───── Record set

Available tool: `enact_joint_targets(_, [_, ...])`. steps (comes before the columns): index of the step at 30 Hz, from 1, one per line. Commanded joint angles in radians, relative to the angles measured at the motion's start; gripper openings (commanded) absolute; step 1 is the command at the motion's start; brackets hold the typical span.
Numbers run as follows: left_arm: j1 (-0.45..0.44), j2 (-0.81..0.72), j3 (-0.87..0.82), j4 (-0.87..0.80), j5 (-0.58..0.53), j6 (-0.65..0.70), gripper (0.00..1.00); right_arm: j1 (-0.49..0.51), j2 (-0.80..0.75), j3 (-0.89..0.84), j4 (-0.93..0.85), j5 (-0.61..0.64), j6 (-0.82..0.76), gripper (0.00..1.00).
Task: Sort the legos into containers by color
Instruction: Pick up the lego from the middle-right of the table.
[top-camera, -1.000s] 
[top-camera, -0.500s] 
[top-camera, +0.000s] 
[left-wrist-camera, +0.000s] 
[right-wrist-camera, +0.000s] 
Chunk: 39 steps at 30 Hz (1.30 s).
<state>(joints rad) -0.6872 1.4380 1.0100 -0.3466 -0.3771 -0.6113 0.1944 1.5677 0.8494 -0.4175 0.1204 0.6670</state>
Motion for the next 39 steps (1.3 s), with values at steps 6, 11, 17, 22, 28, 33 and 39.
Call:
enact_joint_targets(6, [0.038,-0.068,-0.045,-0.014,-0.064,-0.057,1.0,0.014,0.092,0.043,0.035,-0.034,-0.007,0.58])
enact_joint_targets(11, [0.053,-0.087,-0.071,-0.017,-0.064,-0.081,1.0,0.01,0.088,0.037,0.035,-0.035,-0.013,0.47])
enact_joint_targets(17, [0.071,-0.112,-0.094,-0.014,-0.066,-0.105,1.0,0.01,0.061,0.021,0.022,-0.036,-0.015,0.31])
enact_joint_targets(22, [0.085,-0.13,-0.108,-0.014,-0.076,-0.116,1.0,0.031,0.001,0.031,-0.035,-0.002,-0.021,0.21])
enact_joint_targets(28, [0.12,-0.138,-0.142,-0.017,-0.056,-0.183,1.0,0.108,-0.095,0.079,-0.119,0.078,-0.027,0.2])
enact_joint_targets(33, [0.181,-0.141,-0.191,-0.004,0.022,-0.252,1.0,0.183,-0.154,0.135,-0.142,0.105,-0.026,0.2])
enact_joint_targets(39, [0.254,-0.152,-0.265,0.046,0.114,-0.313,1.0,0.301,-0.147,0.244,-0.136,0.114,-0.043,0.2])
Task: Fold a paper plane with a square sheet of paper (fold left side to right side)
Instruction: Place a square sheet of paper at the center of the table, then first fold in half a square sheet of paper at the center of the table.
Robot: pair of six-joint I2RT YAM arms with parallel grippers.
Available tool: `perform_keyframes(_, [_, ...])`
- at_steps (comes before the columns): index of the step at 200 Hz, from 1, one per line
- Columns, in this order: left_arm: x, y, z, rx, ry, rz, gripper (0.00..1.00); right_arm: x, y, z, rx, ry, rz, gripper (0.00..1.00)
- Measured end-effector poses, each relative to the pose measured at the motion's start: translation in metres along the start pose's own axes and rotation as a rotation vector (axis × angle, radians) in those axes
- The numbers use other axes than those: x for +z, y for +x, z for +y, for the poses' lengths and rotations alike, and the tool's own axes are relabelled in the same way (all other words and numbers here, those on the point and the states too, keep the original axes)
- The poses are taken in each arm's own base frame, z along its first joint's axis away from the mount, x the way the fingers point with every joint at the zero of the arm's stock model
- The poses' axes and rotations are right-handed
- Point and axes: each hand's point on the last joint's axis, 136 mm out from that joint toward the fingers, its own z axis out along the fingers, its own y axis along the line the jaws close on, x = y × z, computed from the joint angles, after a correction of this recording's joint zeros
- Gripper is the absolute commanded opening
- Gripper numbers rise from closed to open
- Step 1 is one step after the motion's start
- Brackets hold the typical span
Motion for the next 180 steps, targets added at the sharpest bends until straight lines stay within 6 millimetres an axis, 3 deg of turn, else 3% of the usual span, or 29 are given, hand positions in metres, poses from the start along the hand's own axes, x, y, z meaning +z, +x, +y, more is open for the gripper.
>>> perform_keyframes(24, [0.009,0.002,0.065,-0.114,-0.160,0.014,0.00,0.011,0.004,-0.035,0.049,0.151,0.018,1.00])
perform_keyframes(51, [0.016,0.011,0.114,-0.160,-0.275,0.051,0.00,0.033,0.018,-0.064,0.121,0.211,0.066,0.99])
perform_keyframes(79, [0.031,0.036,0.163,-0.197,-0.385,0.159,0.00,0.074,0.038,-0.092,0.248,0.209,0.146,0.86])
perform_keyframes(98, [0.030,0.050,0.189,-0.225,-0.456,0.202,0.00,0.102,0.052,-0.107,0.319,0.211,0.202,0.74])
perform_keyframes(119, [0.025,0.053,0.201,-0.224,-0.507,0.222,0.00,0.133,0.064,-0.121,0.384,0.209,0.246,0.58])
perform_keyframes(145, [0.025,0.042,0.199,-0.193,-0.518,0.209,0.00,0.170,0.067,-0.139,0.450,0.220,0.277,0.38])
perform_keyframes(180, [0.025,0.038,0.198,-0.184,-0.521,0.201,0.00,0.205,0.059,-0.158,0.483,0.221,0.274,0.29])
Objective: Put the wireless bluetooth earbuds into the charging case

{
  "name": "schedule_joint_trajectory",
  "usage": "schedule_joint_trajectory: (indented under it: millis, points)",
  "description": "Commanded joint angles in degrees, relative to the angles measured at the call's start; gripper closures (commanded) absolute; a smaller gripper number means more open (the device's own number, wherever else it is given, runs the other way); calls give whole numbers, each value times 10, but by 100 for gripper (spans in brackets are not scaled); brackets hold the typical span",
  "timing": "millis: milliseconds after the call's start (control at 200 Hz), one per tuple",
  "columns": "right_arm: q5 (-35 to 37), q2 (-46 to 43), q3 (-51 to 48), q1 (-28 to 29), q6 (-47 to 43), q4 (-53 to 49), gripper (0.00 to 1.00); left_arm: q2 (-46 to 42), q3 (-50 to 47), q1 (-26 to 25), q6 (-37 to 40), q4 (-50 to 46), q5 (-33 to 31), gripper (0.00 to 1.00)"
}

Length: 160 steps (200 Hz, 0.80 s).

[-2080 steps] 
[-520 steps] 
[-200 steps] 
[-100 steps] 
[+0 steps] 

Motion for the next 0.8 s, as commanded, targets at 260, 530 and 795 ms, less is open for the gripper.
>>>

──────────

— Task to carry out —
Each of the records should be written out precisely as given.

— Answer for this exercise —
Available tool: `enact_joint_targets(_, [_, ...])`. steps (comes before the columns): index of the step at 30 Hz, from 1, one per line. Commanded joint angles in radians, relative to the angles measured at the motion's start; gripper openings (commanded) absolute; step 1 is the command at the motion's start; brackets hold the typical span.
Numbers run as follows: left_arm: j1 (-0.45..0.44), j2 (-0.81..0.72), j3 (-0.87..0.82), j4 (-0.87..0.80), j5 (-0.58..0.53), j6 (-0.65..0.70), gripper (0.00..1.00); right_arm: j1 (-0.49..0.51), j2 (-0.80..0.75), j3 (-0.89..0.84), j4 (-0.93..0.85), j5 (-0.61..0.64), j6 (-0.82..0.76), gripper (0.00..1.00).
Task: Sort the legos into containers by color
Instruction: Pick up the lego from the middle-right of the table.
[top-camera, -1.000s] 
[top-camera, -0.500s] 
[top-camera, +0.000s] 
[left-wrist-camera, +0.000s] 
[right-wrist-camera, +0.000s] 
Chunk: 39 steps at 30 Hz (1.30 s).
<state>(joints rad) -0.6872 1.4380 1.0100 -0.3466 -0.3771 -0.6113 0.1944 1.5677 0.8494 -0.4175 0.1204 0.6670</state>
Motion for the next 39 steps (1.3 s), with values at steps 6, 11, 17, 22, 28, 33 and 39.
Call:
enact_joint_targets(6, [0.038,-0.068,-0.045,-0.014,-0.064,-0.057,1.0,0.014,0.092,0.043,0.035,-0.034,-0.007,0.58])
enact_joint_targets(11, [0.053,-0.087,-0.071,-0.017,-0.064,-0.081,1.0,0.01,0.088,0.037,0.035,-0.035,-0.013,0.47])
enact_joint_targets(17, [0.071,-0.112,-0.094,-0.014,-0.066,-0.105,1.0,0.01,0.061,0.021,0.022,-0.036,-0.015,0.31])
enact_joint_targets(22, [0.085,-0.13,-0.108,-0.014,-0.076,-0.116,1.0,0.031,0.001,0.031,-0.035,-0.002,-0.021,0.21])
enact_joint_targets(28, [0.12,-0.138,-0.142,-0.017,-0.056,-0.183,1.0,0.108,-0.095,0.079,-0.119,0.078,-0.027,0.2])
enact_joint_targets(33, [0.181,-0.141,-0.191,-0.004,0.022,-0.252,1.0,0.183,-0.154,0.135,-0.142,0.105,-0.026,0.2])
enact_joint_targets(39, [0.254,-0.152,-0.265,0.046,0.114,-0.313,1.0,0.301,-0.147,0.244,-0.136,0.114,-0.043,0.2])
Task: Fold a paper plane with a square sheet of paper (fold left side to right side)
Instruction: Place a square sheet of paper at the center of the table, then first fold in half a square sheet of paper at the center of the table.
Robot: pair of six-joint I2RT YAM arms with parallel grippers.
Available tool: `perform_keyframes(_, [_, ...])`
- at_steps (comes before the columns): index of the step at 200 Hz, from 1, one per line
- Columns, in this order: left_arm: x, y, z, rx, ry, rz, gripper (0.00..1.00); right_arm: x, y, z, rx, ry, rz, gripper (0.00..1.00)
- Measured end-effector poses, each relative to the pose measured at the motion's start: translation in metres along the start pose's own axes and rotation as a rotation vector (axis × angle, radians) in those axes
- The numbers use other axes than those: x for +z, y for +x, z for +y, for the poses' lengths and rotations alike, and the tool's own axes are relabelled in the same way (all other words and numbers here, those on the point and the states too, keep the original axes)
- The poses are taken in each arm's own base frame, z along its first joint's axis away from the mount, x the way the fingers point with every joint at the zero of the arm's stock model
- The poses' axes and rotations are right-handed
- Point and axes: each hand's point on the last joint's axis, 136 mm out from that joint toward the fingers, its own z axis out along the fingers, its own y axis along the line the jaws close on, x = y × z, computed from the joint angles, after a correction of this recording's joint zeros
- Gripper is the absolute commanded opening
- Gripper numbers rise from closed to open
- Step 1 is one step after the motion's start
- Brackets hold the typical span
Motion for the next 180 steps, targets added at the sharpest bends until straight lines stay within 6 millimetres an axis, 3 deg of turn, else 3% of the usual span, or 29 are given, hand positions in metres, poses from the start along the hand's own axes, x, y, z meaning +z, +x, +y, more is open for the gripper.
>>> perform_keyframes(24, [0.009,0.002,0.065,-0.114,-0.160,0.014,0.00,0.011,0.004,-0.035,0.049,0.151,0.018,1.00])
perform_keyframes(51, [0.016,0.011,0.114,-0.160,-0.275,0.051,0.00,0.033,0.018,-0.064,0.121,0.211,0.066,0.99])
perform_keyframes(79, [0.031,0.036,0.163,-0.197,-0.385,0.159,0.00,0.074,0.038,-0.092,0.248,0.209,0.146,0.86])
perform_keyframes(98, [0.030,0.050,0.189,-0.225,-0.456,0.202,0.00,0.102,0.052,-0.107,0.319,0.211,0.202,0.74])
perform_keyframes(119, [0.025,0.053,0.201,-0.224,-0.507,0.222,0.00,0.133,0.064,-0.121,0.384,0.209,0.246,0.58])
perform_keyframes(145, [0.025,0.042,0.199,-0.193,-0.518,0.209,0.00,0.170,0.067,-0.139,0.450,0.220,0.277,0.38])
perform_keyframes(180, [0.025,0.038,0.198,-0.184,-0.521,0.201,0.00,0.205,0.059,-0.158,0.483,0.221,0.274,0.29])
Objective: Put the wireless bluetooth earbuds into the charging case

{
  "name": "schedule_joint_trajectory",
  "usage": "schedule_joint_trajectory: (indented under it: millis, points)",
  "description": "Commanded joint angles in degrees, relative to the angles measured at the call's start; gripper closures (commanded) absolute; a smaller gripper number means more open (the device's own number, wherever else it is given, runs the other way); calls give whole numbers, each value times 10, but by 100 for gripper (spans in brackets are not scaled); brackets hold the typical span",
  "timing": "millis: milliseconds after the call's start (control at 200 Hz), one per tuple",
  "columns": "right_arm: q5 (-35 to 37), q2 (-46 to 43), q3 (-51 to 48), q1 (-28 to 29), q6 (-47 to 43), q4 (-53 to 49), gripper (0.00 to 1.00); left_arm: q2 (-46 to 42), q3 (-50 to 47), q1 (-26 to 25), q6 (-37 to 40), q4 (-50 to 46), q5 (-33 to 31), gripper (0.00 to 1.00)"
}

Length: 160 steps (200 Hz, 0.80 s).

[-2080 steps] 
[-520 steps] 
[-200 steps] 
[-100 steps] 
[+0 steps] 

Motion for the next 0.8 s, as commanded, targets at 260, 530 and 795 ms, less is open for the gripper.
>>>

The exercise output is complete.